• trjordan 2 months ago

    I think this blog post is one turn of the crank away from a truth we're all about to learn: don't hand roll your own Kubernetes ingress.

    Dealing with the traffic handling between your users and your code is not a trivial problem. Like all good ops problems, you can fix it with good tools, deep knowledge of those tools, fine-grained observability, and smart people running all that.

    This has been the recipe for a couple of really successful SaaS offerings. Individual servers? Datadog. CDN? Akamai / Fastly.

    Disclaimer: I work at one of those companies, Turbine Labs, and we're trying to make ingress better. Here's a presentation from our CEO on Kubernetes ingress, and why the specification creates the problems that this blog post is trying to fix. https://www.slideshare.net/mobile/MarkMcBride11/beyond-ingre...

  • odammit 2 months ago

    This is a great read. I know the single cluster for all env is something that is sort of popular but it's always made me uncomfortable for the reasons stated in the article but also for handling kube upgrades. I'd like to give upgrades a swing on a staging server ahead of time rather than go straight to prod or building out a cluster to test an upgrade on.

    I tend to keep my staging and prod clusters identical, even names of services (no prod-web and stage-web, just web).

    I'll set them up in different AWS accounts to clearly separate them and the only difference they have is the DNS name of the cluster and who can access them.

    Edit: I suck at italicizing and grammar.

  • web007 2 months ago

    +100 to this. Why would any sane Op/Inf/SRE choose not to have at least account-level isolation - is it only a matter of cost due to under-utilization?

    I prefer to have everything 100% isolated for dev / qa / stage / prod, and have process and tooling in place to explicitly cross the streams. This comes from a history of pain with random dev-to-prod (or worse, prod-to-dev) access and dealing with "real companies" with things like audit requirements.

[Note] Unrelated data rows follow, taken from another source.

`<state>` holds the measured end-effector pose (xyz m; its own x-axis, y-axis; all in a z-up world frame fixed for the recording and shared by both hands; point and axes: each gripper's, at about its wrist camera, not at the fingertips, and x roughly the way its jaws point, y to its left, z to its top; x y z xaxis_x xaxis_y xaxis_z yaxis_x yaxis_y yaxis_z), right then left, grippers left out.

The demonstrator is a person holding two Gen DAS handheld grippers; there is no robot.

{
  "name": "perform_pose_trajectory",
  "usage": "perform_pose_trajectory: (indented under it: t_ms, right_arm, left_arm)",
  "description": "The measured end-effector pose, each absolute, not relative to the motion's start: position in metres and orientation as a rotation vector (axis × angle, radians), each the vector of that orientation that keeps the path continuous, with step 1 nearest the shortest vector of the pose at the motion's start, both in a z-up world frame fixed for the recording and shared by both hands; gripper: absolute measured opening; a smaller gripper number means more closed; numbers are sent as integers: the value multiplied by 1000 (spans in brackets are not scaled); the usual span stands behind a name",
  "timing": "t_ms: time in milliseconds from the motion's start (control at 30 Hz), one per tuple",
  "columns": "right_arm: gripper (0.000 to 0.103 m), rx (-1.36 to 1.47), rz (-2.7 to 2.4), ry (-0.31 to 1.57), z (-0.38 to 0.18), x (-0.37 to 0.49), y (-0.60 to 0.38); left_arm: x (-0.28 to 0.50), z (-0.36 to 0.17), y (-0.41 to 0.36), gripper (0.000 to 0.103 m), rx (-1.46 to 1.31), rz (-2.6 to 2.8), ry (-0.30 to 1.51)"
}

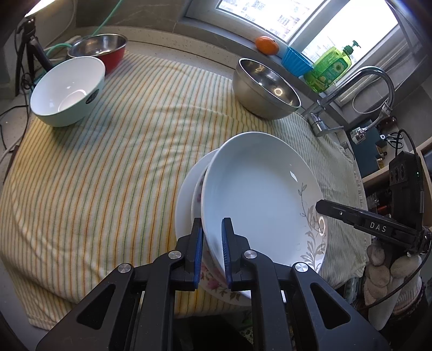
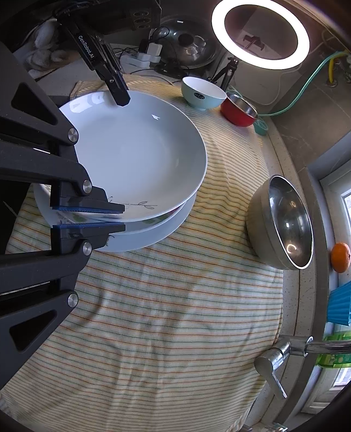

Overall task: Organize plates and bowls
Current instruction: 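Lower the leaf-pattern plate into the pink-rose plate on the stack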

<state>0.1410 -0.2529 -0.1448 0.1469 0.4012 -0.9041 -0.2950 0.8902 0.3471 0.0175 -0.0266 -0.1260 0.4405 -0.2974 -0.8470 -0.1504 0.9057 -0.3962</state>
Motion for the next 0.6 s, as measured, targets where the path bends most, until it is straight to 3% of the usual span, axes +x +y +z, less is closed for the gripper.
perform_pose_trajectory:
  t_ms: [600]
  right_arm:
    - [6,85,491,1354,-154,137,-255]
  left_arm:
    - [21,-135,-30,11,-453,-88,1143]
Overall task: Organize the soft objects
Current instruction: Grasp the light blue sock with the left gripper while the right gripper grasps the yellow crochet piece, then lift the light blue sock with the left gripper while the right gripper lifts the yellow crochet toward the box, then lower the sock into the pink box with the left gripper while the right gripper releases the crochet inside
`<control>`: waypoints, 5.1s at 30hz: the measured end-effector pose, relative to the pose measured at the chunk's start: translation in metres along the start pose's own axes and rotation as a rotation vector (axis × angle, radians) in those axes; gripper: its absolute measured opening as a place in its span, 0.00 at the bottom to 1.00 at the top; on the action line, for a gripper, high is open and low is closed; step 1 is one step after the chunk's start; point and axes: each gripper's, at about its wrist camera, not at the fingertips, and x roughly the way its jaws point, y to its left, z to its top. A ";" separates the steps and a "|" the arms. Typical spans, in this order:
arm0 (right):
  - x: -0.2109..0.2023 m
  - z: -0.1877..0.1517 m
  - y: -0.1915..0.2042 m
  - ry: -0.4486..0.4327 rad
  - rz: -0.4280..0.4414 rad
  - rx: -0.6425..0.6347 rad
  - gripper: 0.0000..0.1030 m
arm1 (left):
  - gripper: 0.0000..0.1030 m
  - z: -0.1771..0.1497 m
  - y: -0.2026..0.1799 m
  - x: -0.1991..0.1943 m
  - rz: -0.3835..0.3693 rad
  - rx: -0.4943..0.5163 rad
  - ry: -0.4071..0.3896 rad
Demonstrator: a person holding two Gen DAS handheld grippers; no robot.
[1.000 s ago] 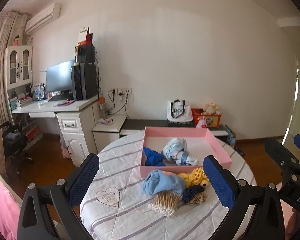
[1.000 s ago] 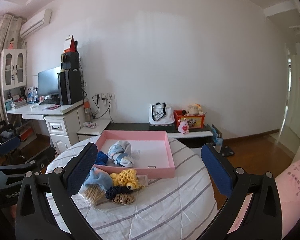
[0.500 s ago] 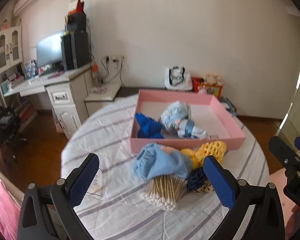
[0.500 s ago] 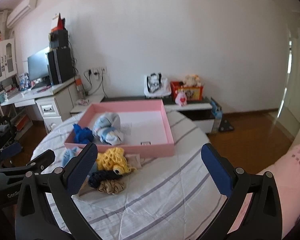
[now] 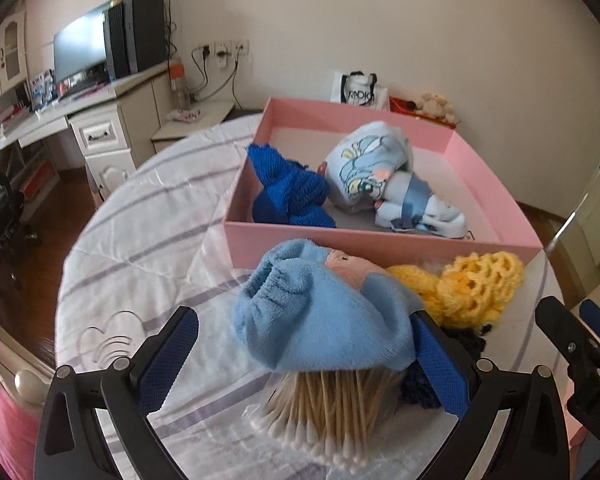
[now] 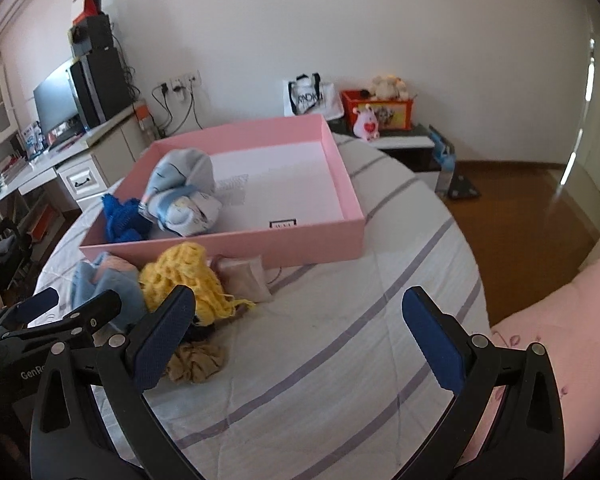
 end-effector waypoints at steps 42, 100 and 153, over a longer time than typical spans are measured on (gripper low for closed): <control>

    Having them separate lets you do things like @odammit suggests, upgrade your cluster in staging without affecting your developers or customers.

    If you don't want to go that far, you can set up separate AWS accounts that are all tied together via an organization, and you can set up IAM roles and whatnot to share your API keys between accounts. That gives you at least some isolation, but still lets you GSD the same way as if you have a single account.

  • toomuchtodo 2 months ago

    > and you can set up IAM roles and whatnot to share your API keys between accounts. That gives you at least some isolation, but still lets you GSD the same way as if you have a single account.

    Do not do this. You are defeating the purpose of account level separation if you're sharing API keys between accounts. Each AWS environment should be totally segregated from the others (cross-account IAM permissions only if you must), limiting the blast radius in the event of human error or a malicious actor.

    Source: Previously did devops/infra for 6 years, currently doing security

  • danielmartins 2 months ago

    > Why would any sane Op/Inf/SRE choose not to have at least account-level isolation - is it only a matter of cost due to under-utilization?

    In our particular case, yes, pretty much. We are a small company with a small development team, so even if I would want to split accounts to different teams, we would end up having one account for 2-3 users, which doesn't make a lot of sense now.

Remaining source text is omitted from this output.